Could you please output all of the data exactly, without the images?

_____

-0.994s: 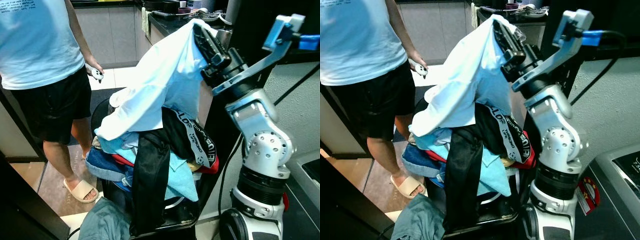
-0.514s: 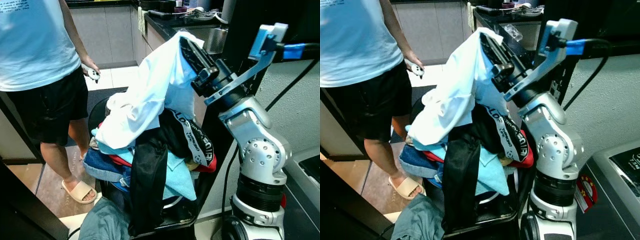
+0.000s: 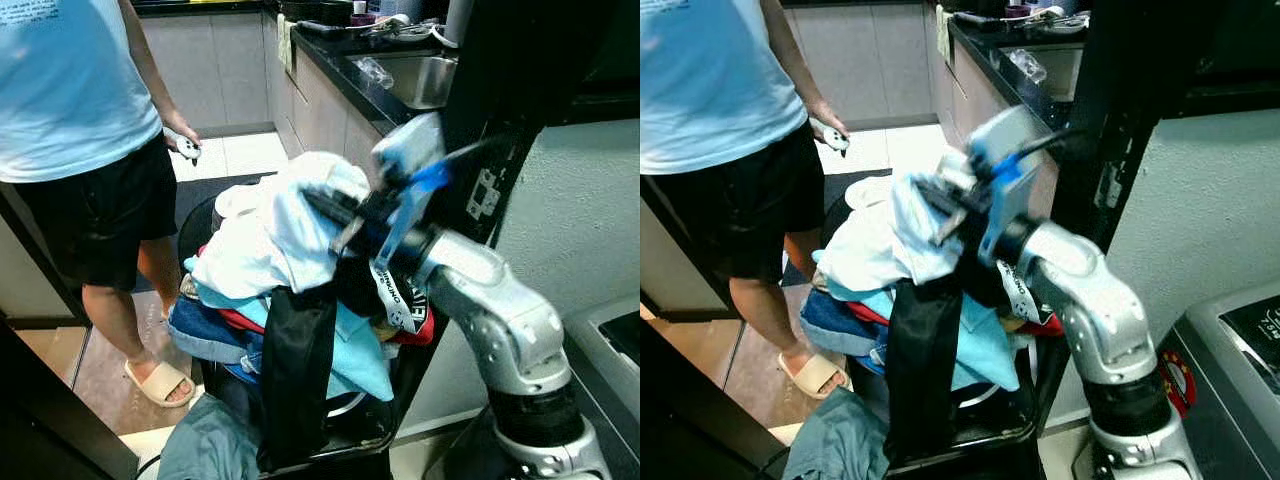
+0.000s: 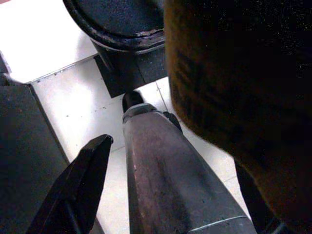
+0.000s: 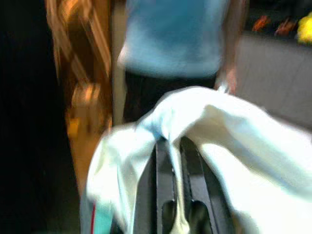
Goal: Clothes washing
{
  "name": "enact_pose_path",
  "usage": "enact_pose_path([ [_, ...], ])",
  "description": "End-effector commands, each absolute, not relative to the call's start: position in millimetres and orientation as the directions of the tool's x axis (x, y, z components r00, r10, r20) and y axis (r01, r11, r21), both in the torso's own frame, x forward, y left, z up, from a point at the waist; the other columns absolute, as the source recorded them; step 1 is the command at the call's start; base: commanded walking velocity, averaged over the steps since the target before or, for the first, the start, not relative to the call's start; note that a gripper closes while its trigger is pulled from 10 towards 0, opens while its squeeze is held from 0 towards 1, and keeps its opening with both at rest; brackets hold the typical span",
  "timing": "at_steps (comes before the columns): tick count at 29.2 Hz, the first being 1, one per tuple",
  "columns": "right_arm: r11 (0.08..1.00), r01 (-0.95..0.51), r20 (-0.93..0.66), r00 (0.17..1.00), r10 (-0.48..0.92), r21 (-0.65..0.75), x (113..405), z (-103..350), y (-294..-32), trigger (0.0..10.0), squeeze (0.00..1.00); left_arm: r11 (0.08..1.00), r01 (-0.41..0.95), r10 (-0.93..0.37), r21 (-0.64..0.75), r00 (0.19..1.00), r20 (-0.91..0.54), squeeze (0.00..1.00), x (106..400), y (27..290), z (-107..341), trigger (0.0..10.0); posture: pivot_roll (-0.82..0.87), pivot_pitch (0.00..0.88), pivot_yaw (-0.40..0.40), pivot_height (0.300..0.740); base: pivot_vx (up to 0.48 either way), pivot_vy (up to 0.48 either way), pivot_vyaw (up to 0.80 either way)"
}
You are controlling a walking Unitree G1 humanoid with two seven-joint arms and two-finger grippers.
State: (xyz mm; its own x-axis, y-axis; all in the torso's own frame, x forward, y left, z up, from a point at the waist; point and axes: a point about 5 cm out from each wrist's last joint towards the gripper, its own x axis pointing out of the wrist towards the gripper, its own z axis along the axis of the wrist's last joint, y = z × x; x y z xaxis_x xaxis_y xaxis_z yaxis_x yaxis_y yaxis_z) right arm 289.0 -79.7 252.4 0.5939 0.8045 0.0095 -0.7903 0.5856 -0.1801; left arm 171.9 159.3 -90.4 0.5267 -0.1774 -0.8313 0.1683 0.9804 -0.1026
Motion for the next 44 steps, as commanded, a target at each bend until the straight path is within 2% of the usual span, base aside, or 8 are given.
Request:
enact_pose_path([
  [1,0.566,-0.804,-0.048,0.582,0.812,-0.179,288,243,-77,10.0,0.00,0.980,0.165,-0.181,-0.109,0.525,-0.832,0.00,170,160,-91,10.0,0.03,0.022,-0.015,0.740,0.000,0.000,0.00],
  [8,0.514,-0.835,-0.100,0.538,0.837,-0.195,283,234,-79,10.0,0.00,0.931,0.357,-0.285,-0.071,0.591,-0.755,0.00,190,139,-79,10.0,0.03,0.019,-0.018,0.740,0.000,0.000,0.00],
  [17,0.400,-0.882,-0.185,0.449,0.874,-0.247,271,222,-80,10.0,0.00,0.893,0.448,-0.376,-0.048,0.684,-0.625,0.00,226,117,-55,10.0,0.04,0.019,-0.020,0.740,0.000,0.000,0.00],
  [23,0.392,-0.874,-0.287,0.469,0.835,-0.286,272,209,-84,10.0,0.00,0.888,0.458,-0.377,-0.034,0.687,-0.621,0.00,228,113,-53,10.0,0.03,0.025,-0.013,0.740,0.000,0.000,0.00],
  [27,0.484,-0.825,-0.318,0.560,0.765,-0.291,285,200,-91,10.0,0.00,0.913,0.405,-0.334,-0.042,0.687,-0.646,0.00,224,113,-57,10.0,0.03,0.030,-0.012,0.740,0.000,0.000,0.00],
  [35,0.536,-0.794,-0.310,0.607,0.732,-0.289,292,200,-94,10.0,0.00,0.950,0.311,-0.247,-0.035,0.677,-0.693,0.00,215,124,-66,10.0,0.03,0.035,-0.012,0.740,0.000,0.000,0.00],
  [39,0.576,-0.763,-0.301,0.646,0.702,-0.293,298,202,-97,10.0,0.00,0.970,0.241,-0.157,0.015,0.675,-0.721,0.00,206,140,-72,10.0,0.04,0.041,-0.015,0.740,0.000,0.000,0.00],
  [44,0.613,-0.736,-0.294,0.677,0.675,-0.287,305,202,-99,10.0,0.00,0.984,0.102,0.039,0.145,0.670,-0.741,0.00,189,176,-79,10.0,0.05,0.047,-0.030,0.740,0.000,0.000,0.00],
])
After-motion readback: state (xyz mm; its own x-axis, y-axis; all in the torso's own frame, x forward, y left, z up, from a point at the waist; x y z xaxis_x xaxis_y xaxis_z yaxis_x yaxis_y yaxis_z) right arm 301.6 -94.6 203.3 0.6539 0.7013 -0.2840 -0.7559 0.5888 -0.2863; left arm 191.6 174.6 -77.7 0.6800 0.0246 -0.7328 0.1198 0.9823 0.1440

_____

### Answer area
-0.994s: 
-0.514s: 
+0.000s: 
+0.000s: 
+0.000s: 
Goal: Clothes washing
{
  "name": "enact_pose_path",
  "usage": "enact_pose_path([ [_, ...], ])",
  "description": "End-effector commands, each absolute, not relative to the call's start: position in millimetres and orientation as the directions of the tool's x axis (x, y, z components r00, r10, r20) and y axis (r01, r11, r21), both in the torso's own frame, x forward, y left, z up, from a point at the waist; the other columns absolute, as the source recorded them; step 1 is the command at the call's start; base: commanded walking velocity, averaged over the steps since the target before or, for the first, the start, not relative to the call's start; note that a gripper closes while its trigger is pulled from 10 towards 0, opens while its squeeze is held from 0 towards 1, and keeps its opening with both at rest; brackets hold the typical span",
  "timing": "at_steps (comes before the columns): tick count at 29.2 Hz, the first being 1, one per tuple",
  "columns": "right_arm: r11 (0.08..1.00), r01 (-0.95..0.51), r20 (-0.93..0.66), r00 (0.17..1.00), r10 (-0.48..0.92), r21 (-0.65..0.75), x (113..405), z (-103..350), y (-294..-32), trigger (0.0..10.0), squeeze (0.00..1.00); left_arm: r11 (0.08..1.00), r01 (-0.41..0.95), r10 (-0.93..0.37), r21 (-0.64..0.75), r00 (0.19..1.00), r20 (-0.91..0.54), squeeze (0.00..1.00), x (106..400), y (27..290), z (-107..341), trigger (0.0..10.0); posture: pivot_roll (-0.82..0.87), pivot_pitch (0.00..0.88), pivot_yaw (-0.40..0.40), pivot_height (0.300..0.740); base: pivot_vx (up to 0.48 either way), pivot_vy (up to 0.48 either way), pivot_vyaw (up to 0.80 either way)"
}
You are controlling a walking Unitree G1 humanoid with two seven-joint arms and two-finger grippers.
State: (xyz mm; its own x-axis, y-axis; all in the torso's own frame, x forward, y left, z up, from a point at the waist; point and axes: a point about 5 cm out from each wrist's last joint towards the gripper, its own x axis pointing out of the wrist towards the gripper, its own z axis along the axis of the wrist's last joint, y = z × x; x y z xaxis_x xaxis_y xaxis_z yaxis_x yaxis_y yaxis_z) right arm 289.0 -79.7 252.4 0.5939 0.8045 0.0095 -0.7903 0.5856 -0.1801; left arm 171.9 159.3 -90.4 0.5267 -0.1774 -0.8313 0.1683 0.9804 -0.1026
Motion for the next 44 steps, as commanded, a target at each bend until the straight path is within 2% of the usual span, base aside, or 8 are given.
Request:
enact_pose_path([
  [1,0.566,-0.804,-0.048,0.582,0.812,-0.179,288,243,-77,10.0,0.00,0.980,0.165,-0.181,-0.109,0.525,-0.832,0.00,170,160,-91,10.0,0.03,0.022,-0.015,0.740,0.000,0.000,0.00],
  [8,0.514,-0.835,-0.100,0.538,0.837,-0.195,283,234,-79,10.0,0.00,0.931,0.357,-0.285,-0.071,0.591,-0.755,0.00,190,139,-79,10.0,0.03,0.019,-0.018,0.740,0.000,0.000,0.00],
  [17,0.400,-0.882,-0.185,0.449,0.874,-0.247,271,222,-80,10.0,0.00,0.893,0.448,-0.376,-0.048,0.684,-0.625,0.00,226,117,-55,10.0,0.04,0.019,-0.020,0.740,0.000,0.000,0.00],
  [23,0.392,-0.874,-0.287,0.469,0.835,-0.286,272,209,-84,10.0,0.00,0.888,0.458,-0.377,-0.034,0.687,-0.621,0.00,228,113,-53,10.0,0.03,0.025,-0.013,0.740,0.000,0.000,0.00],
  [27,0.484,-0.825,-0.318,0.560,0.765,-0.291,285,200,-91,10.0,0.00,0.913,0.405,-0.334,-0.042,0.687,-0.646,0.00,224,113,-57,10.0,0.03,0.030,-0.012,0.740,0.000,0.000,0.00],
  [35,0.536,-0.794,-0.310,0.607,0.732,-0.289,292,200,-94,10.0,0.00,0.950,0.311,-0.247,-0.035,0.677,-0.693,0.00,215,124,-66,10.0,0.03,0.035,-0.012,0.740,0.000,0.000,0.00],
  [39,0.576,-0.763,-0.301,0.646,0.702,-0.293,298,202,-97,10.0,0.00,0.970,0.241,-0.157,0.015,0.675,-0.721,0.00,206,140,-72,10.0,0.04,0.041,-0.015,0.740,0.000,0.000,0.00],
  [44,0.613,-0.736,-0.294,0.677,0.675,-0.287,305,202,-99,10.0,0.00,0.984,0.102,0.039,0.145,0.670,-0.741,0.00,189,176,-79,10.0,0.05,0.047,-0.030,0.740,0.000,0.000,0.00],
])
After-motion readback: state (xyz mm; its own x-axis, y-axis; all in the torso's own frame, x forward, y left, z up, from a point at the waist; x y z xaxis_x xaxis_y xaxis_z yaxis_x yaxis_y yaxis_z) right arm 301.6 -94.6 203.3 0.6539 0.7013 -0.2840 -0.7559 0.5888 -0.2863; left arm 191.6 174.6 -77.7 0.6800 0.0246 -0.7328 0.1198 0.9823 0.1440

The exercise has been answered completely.